» **INSTRUCTIONS TO FOLLOW**
Starting with the first line of the data that follows, transcribe every line verbatim until the line containing "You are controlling" has been transcribed.

» **MATERIAL PROVIDED**
+ + + +

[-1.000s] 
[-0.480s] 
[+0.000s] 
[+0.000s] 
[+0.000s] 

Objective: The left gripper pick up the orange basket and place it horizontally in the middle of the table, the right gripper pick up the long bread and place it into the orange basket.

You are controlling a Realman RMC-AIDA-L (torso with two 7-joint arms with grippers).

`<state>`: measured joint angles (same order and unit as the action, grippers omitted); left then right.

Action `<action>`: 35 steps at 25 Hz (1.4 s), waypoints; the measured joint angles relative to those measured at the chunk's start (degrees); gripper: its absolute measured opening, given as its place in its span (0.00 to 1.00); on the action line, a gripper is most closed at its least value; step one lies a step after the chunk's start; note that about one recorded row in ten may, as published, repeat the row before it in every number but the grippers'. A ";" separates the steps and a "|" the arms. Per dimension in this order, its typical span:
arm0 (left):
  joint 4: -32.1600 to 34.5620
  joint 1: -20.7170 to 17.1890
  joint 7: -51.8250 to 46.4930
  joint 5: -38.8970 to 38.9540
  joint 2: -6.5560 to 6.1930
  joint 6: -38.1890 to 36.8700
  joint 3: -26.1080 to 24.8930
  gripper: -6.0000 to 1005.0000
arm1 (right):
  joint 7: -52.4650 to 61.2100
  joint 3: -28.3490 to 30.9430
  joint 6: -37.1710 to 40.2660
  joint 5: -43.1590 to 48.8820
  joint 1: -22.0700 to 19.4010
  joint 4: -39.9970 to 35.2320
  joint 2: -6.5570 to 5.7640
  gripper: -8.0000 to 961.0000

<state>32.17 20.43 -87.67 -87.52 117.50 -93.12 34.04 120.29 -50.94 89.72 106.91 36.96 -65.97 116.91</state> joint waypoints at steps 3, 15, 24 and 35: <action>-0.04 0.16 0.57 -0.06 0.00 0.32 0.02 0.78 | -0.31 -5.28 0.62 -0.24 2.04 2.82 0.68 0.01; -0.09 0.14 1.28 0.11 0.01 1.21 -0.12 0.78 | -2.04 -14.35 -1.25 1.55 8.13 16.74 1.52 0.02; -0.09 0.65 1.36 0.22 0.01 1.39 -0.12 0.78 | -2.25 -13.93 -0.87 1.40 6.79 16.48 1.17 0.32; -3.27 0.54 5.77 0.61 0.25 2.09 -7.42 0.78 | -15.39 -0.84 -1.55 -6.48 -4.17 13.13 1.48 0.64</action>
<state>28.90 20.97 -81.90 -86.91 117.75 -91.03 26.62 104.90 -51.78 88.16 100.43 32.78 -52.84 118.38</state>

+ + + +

» **ANSWER TO THE EXERCISE**
[-1.000s] 
[-0.480s] 
[+0.000s] 
[+0.000s] 
[+0.000s] 

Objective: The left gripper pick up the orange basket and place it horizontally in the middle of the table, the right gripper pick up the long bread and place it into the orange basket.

You are controlling a Realman RMC-AIDA-L (torso with two 7-joint arms with grippers).

With this, there is nothing more to the exercise.